= Open coloring axiom =

The open coloring axiom (abbreviated OCA) is an axiom about coloring edges of a graph whose vertices are a subset of the real numbers: two different versions were introduced by Abraham, Rubin & Shelah (1985) and by Todorčević (1989).

==Statement==
Suppose that X is a subset of the reals, and each pair of elements of X is colored either black or white, with the set of white pairs being open in the complete graph on X. The open coloring axiom states that either:
1. X has an uncountable subset such that any pair from this subset is white; or
2. X can be partitioned into a countable number of subsets such that any pair from the same subset is black.
A weaker version, OCA_{P}, replaces the uncountability condition in the first case with being a compact perfect set in X. Both OCA and OCA_{P} can be stated equivalently for arbitrary separable spaces.

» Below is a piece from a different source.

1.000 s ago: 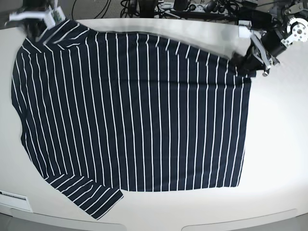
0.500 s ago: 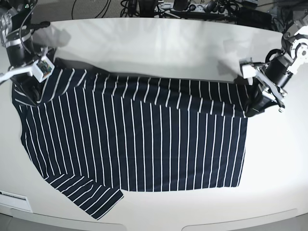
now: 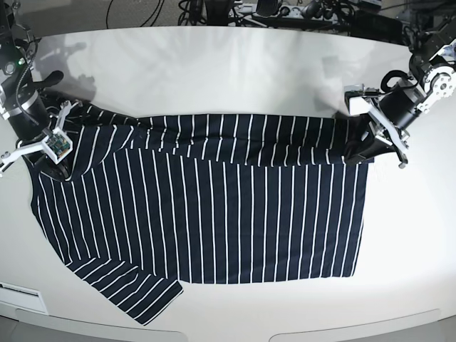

==Relation to other axioms==

OCA_{P} can be proved in ZFC for analytic subsets of a Polish space, and from the axiom of determinacy. The full OCA is consistent with (but independent of) ZFC, and follows from the proper forcing axiom.

OCA implies that the smallest unbounded set of Baire space has cardinality $\aleph_2$. Moreover, assuming OCA, Baire space contains few "gaps" between sets of sequences — more specifically, that the only possible gaps are (ω_{1},ω_{1})-gaps and (κ,ω)-gaps where κ is an initial ordinal not less than ω_{2}.